**MATERIAL SHOWN:**
☆ ☆ ☆ ☆ ☆

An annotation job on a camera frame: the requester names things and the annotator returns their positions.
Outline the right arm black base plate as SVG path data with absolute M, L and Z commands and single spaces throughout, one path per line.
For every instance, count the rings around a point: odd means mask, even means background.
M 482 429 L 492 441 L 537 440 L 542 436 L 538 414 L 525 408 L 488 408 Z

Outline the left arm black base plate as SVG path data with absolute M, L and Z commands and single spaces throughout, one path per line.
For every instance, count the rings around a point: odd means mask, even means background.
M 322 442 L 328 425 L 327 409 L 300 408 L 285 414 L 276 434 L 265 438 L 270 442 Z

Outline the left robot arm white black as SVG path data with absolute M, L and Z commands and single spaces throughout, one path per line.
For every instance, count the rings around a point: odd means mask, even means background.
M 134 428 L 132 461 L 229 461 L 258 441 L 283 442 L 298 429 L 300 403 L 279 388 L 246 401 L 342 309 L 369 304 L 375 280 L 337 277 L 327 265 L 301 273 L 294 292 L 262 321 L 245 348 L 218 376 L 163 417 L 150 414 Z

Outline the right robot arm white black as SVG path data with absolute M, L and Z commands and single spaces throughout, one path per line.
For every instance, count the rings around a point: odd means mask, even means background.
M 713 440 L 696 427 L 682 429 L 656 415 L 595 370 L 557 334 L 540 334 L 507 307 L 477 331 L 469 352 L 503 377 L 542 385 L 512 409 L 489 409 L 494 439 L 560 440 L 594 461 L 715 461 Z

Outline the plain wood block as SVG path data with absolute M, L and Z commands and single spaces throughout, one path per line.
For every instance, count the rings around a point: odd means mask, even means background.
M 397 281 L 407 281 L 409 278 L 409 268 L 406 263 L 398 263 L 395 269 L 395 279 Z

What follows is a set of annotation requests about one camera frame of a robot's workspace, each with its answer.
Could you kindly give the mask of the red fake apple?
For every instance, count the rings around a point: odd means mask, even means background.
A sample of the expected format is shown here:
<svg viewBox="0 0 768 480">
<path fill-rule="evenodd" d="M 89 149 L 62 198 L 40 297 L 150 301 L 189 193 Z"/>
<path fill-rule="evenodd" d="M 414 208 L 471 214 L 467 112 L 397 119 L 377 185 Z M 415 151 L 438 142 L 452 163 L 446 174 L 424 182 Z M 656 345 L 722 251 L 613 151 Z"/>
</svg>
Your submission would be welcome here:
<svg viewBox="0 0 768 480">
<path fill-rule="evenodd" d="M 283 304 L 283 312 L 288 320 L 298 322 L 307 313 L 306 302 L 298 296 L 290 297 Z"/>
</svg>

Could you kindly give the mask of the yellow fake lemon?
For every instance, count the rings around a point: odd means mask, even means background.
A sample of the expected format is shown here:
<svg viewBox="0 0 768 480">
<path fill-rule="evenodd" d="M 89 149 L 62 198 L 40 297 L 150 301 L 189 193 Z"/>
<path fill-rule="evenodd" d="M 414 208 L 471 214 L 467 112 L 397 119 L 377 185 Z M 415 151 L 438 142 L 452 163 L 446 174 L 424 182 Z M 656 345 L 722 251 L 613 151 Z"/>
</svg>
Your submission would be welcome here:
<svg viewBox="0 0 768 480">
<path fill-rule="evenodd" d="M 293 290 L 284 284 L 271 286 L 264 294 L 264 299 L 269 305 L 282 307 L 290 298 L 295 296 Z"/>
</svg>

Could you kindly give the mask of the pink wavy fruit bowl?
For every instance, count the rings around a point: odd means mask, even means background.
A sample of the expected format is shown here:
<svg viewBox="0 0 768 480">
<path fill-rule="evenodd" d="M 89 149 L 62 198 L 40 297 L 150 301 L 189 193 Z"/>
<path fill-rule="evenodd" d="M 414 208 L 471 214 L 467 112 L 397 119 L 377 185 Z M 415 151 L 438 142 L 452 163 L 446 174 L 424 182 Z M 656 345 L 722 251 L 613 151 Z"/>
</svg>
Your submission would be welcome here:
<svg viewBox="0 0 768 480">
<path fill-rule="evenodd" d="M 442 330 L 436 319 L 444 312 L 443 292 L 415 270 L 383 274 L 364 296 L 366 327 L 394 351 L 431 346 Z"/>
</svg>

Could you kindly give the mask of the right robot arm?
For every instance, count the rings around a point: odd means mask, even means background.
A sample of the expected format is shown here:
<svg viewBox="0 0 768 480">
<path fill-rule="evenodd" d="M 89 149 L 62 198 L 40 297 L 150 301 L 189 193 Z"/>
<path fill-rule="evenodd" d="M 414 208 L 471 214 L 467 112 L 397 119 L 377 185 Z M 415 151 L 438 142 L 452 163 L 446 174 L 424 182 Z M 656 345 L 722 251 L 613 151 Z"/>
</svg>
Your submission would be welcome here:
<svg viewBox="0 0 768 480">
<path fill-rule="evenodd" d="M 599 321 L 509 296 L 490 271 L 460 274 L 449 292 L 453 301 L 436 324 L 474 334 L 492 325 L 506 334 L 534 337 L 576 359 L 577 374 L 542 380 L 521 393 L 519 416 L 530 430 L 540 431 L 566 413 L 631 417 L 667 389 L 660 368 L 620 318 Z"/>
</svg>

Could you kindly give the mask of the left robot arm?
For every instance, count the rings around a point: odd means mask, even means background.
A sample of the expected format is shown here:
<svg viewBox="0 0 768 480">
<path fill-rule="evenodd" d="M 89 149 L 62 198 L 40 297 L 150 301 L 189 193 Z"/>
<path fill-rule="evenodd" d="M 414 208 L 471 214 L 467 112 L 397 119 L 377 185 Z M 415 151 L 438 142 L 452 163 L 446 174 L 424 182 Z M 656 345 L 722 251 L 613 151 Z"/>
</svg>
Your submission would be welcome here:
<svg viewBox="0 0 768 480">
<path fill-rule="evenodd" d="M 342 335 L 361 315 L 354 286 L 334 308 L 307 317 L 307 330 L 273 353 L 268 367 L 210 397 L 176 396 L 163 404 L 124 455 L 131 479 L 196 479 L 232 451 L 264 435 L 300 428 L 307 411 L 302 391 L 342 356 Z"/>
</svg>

☆ ☆ ☆ ☆ ☆

**PROBLEM STATEMENT:** Count how many lines in the listing above contain the word "base", and respond with only that number.

**EXERCISE RESPONSE:** 2